What was once seen as a sure fire bet for the High Street, now seems to be a poisoned chalice.  Chains that were falling over themselves to add to their restaurant portfolios 3 to 5 years ago, are now having to reign back expansion plans, or in more cases now, close swathes or underperforming sites as financial reality hits.

Where did it all go wrong?

Many famous names from the casual dining sector have been hit from Carluccios, Prezzo, Jamie’s Italian, Byron and Strada; but, it is not just in the UK, but also in the USA where both Red Lobster and Olive Garden have had their woes.

Undoubtedly, some chains over-expanded, financed on the back of low interest rates and promises to the stock market of increased market share and number of venues.  This was all predisposed on the expansion of the public’s disposable income and continued increase of eating out.  The catering press would continue to report on the latest fad in the sector, Mexican, Peruvian, American BBQ, Thai, Spanish small plate tapas, seemingly random fusions with a growing number of small to medium chains opening to follow these trends.

Prime sites with high foot traffic, such as new shopping centres or the West End, were having ever larger lease premiums added and staggering sums were offered to buy existing restaurants out of their leases.  When many of these restaurants were then spending anywhere between £750,000 to £1.5 million to kit out the new site, whether from empty shell or rebranding of an existing site, it equates to many years of service to recoup just the initial investment.

Since then, there have been body blows to the sector with ever increasing business rates, the low value of sterling increasing the cost of imported raw ingredients, uncertainty in the low-paid employment sector regarding Brexit on which so many of these restaurants rely, the expansion of most pubs to enhance their food offerings and the continued push by delivery services for a multitude of restaurants and takeaways.

The future?

Further rationalisation must be expected in the short to medium term and it will be interesting to see if some of the largest chains who so far have traded strongly will continue to be unaffected – Wagamama and Nando’s, for example.  We can expect the strongest brands with the most defendable position, either through their trading style allowing them to minimise the number of staff at each site, or by cornering niche markets to thrive, whilst the weakest with the tightest margins will disappear – ‘twas ever thus!

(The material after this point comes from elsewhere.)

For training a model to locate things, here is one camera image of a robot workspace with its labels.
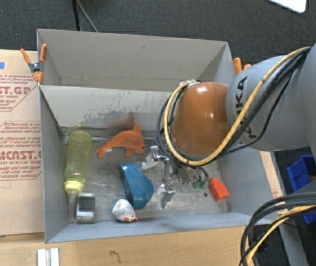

But it does appear to have given more opportunity now to the smaller, independent operators who offer something different and have been pushing distinctive approaches such as high levels of local food sourcing, low or no waste operations and a more creative approach to differentiate individual sites even if under common ownership.  The key to it always though is to maintain the quality and the “feel” of the original – ultimately that gave the opportunity to expand in the first place, which can be difficult when it is based around the original chef’s culinary skills.